As a musician, nothing beats being able to play your music with others. The current pandemic makes that delicate choreography challenging – but not impossible – as our Music Department has shown.
A second year composition module has been formulated to connect our students across the world and reach wider audiences, offering them an insight into the challenges faced by modern day musicians.
The result – students composing, working and playing music together across eight different time zones, with the potential to shape how musicians work in a post-pandemic world.
Equal access to materials
The project had students write scores by hand and perform each other’s pieces over Zoom. This was made possible through our Music Department’s distribution of instrument packs, comprised of 15 inexpensive objects, providing equal access to the same sounds.

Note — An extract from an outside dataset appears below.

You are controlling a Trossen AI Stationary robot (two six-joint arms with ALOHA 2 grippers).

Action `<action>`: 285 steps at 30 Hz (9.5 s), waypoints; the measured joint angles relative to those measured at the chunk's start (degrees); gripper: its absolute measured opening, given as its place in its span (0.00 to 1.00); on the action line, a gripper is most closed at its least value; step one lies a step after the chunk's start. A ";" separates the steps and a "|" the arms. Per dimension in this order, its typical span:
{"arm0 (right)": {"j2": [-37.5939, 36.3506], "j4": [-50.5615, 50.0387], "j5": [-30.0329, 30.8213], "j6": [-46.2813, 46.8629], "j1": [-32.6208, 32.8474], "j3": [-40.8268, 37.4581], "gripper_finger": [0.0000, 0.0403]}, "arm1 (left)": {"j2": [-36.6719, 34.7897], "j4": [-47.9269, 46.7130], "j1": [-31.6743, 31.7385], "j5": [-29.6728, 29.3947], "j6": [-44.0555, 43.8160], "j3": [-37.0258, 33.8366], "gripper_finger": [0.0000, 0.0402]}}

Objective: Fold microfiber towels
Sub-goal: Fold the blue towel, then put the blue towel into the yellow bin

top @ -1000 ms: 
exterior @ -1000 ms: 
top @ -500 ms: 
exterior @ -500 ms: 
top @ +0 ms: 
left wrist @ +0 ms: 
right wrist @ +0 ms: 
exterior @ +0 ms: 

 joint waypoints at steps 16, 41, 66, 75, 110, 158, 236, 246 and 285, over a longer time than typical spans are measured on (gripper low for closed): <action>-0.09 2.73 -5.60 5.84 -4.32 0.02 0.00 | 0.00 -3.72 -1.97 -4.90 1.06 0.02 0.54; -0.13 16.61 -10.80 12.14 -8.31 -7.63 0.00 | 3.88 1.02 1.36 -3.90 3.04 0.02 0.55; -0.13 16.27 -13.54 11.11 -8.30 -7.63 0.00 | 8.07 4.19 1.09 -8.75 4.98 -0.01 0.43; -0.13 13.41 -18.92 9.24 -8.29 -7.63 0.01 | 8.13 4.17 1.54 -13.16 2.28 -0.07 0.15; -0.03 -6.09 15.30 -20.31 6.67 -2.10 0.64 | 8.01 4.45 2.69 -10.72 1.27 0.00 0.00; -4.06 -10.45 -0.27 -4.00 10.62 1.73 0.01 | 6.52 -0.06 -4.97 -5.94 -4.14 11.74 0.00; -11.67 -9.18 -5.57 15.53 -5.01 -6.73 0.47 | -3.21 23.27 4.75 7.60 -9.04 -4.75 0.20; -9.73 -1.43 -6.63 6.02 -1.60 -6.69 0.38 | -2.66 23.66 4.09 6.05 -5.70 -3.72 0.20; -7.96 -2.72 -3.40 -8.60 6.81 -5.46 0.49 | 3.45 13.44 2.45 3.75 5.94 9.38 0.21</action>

The inexpensive objects – made from wood, glass, metal and paper – enabled our students to choose from a wide range of sound sources that could be reproduced irrespective of location.
With equal access to these objects, students could explore the sound world that they wanted to create, secure in the knowledge that whether in China or the Caribbean, they could be joined by others able to perform the piece at the same time.
And the band played on
As well as creating their own pieces, the project enabled students to write and conduct for others across the world. The results to date have been impressive, with some memorable pieces created and students conducting each other across Zoom calls. All offer an exciting insight into how modern music continues to be shaped by the simplest of objects.
With many new collaborative projects spring boarding from this initial exercise, the Postal Composition Project was well received by our staff and students alike and is now viewed as, not simply a stop gap during a pandemic, but a vital insight into what it is like to perform as a modern day musician.